### Problem
Write out the line that has "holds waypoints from" in it, along with each line that comes after it until the listing ends, and add nothing.

### Given data

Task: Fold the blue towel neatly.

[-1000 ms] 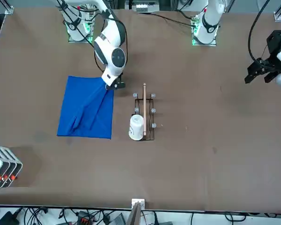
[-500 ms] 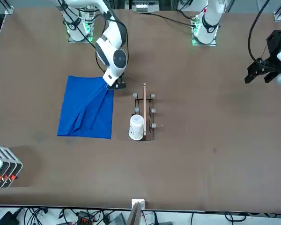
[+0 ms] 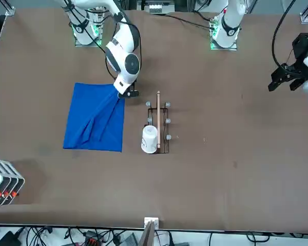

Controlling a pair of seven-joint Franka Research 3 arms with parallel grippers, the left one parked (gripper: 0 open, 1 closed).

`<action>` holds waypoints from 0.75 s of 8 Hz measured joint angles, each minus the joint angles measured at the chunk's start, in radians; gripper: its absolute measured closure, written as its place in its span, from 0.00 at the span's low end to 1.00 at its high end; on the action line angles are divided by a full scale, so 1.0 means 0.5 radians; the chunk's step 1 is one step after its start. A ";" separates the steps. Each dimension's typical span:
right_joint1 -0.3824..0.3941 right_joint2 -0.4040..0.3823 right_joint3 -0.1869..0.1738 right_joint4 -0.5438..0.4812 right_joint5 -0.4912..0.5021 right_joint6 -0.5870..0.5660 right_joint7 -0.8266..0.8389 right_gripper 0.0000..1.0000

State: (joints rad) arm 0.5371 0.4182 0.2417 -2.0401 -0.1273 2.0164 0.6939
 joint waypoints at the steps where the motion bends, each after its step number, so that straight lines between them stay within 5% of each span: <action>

### Response below
`<action>` holds waypoints from 0.75 s of 8 Hz measured joint angles, each minus the joint angles measured at the chunk's start, in radians; gripper: its absolute measured closure, written as its place in its span, from 0.00 at the span's low end to 1.00 at its high end; on the action line angles are divided by a full scale, so 1.0 means 0.5 radians; the chunk's step 1 is one step after its start. A ";" separates the steps. Each dimension's typical span:
right_joint1 -0.3824..0.3941 right_joint2 -0.4040..0.3823 right_joint3 -0.1869..0.1738 right_joint4 -0.5438..0.4812 right_joint5 -0.4912..0.5021 right_joint6 -0.5870..0.5660 right_joint7 -0.8266..0.8389 right_gripper 0.0000..1.0000

State: (joints rad) arm 0.5371 0.4182 0.2417 -2.0401 -0.1273 2.0164 0.6939
 joint waypoints at the steps where the motion bends, each after its step number, so that straight lines between them stay within 5% of each span: <action>

There is no more to the output, and the exercise is done.